Antes, un editor de un medio relevante —o medianamente relevante— tenía mucho más peso dentro de la industria musical. Una reseña, una portada, una entrevista o una lista podía influir en la forma en que se escuchaba un disco, o decidía la banda que estaba de moda ese mes. Hoy ese poder está repartido entre algoritmos, creadores, playlists, comunidades de fans, plataformas y métricas poco transparentes.

Actualmente, los medios están obligados a producir contenidos desafiantes e inteligentes, pero pierden sentido cuando se convierten en agencias de relaciones públicas. Deben ser voz, no eco. También es cierto que vivir del periodismo musical es cada vez más difícil. Hace dos décadas una revista podía publicar decenas de reseñas en un solo número, escritas por muchos periodistas distintos. Hoy, al menos en América Latina, casi ningún medio puede pagar equipos de ese tamaño. La crisis económica de los medios afecta la supervivencia económica de sus colaboradores, limita recursos, tiempo y capacidad de cobertura justo cuando la producción musical se volvió inabarcable.

Cortesía.

También resulta problemática la relación entre periodistas, artistas, mánagers, agencias y disqueras. Los medios dependen muchas veces del acceso: entrevistas, escuchas anticipadas, sesiones, fotos, viajes de prensa y comunicación directa con equipos. Sería ingenuo pensar que eso no influye en el ecosistema. Muchos periodistas no quieren enemistarse con las disqueras porque esas mismas disqueras facilitan el acceso a los artistas que cubren. Pero de ahí a decir, como hizo Blake, que los periodistas “ahora” reciben dinero de las disqueras para hablar bien de su música, hay una distancia enorme.

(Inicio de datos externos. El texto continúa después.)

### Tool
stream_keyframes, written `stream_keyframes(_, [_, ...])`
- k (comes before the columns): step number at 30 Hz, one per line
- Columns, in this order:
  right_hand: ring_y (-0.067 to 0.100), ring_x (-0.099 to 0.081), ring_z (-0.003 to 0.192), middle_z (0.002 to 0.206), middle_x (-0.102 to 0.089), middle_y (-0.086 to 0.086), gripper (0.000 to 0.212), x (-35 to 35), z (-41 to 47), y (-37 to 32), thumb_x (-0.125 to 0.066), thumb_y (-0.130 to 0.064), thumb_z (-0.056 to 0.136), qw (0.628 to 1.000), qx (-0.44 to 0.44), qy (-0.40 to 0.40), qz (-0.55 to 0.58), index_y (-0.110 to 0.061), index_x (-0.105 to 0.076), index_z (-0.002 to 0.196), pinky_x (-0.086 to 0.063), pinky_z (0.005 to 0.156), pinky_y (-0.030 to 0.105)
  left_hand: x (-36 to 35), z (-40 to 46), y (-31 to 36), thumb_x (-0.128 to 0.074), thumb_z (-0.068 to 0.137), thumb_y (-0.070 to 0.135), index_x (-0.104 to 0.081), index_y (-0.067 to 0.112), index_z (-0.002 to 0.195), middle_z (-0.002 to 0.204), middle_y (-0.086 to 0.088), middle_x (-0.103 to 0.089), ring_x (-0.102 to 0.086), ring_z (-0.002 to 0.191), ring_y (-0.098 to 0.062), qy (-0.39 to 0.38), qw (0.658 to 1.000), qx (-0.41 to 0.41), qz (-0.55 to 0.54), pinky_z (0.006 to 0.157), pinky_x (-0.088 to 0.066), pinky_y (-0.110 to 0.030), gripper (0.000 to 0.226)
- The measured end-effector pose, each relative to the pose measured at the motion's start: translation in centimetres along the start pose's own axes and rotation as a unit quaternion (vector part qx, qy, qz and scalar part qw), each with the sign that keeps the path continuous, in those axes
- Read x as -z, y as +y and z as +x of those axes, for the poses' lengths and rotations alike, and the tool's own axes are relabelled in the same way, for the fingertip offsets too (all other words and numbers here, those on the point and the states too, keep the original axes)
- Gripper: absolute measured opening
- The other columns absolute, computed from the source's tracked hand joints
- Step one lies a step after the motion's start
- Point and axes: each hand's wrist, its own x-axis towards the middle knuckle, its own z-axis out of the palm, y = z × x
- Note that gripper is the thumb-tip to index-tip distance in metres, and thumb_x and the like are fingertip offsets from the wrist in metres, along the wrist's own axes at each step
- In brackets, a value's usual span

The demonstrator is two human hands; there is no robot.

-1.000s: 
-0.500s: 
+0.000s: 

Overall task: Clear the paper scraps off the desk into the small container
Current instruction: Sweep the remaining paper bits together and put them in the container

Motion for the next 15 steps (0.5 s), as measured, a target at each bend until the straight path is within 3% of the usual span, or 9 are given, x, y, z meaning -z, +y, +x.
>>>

El trabajo en periodismo musical está lleno de presiones, insistencia, favores implícitos, relaciones que conviene cuidar, campañas de promoción disfrazadas de relevancia cultural, artistas que se molestan cuando no reciben cobertura, y equipos que esperan más de lo razonable. Esa tensión existe, negarla sería absurdo. Pero la respuesta no puede ser destruir la confianza en todo el periodismo musical con una acusación generalizada.

La crítica musical necesita formación, y no necesariamente musical. No basta con tener una cámara, una plataforma, una opinión fuerte o una frase polémica. Reseñar música implica conocer historia, escenas, géneros, contextos sociales, decisiones de producción, letras, mercado, tecnología, performance, imagen y discurso. También implica saber distinguir entre el gusto personal y el análisis. 

La crítica también implica responsabilidad. Una reseña dura puede ser necesaria. Una reseña negativa puede ser útil. A veces hace falta desmontar un consenso artificial construido por campañas de marketing. A veces hay que decir que el disco de una superestrella es mediocre, aunque todo el aparato de la industria quiera venderlo como el acontecimiento más impactante de la cultura en los últimos años.  

Si un crítico puede decir que un álbum es ridículo, un artista puede responder que esa lectura le pareció torpe, insensible o misógina, y empujar a sus fans a reaccionar de mil maneras. Pero la crítica tampoco es intocable. Vivimos un momento de saturación absoluta. Cada viernes aparecen mil y un lanzamientos, nacen tres géneros y se publican 800 colaboraciones; esto viene acompañado de métricas infladas y recomendaciones hechas por un algoritmo. Justamente por eso la crítica musical sensata hoy importa más, no menos, porque ofrece criterio, memoria, sensibilidad y contexto. La crítica musical no está muerta. Está debilitada, precarizada, fragmentada y muchas veces confundida con relaciones públicas. Pero sigue siendo necesaria. 

En tiempos donde ya no sabemos si confiar en una reseña, en números de streaming, en una sección de comentarios o incluso en si una canción fue hecha por seres humanos, la respuesta no debería ser abandonar la crítica. La respuesta debería ser exigir (e incentivar) una mejor, menos interesada por la viralidad o las relaciones públicas, y más preocupada por el argumento.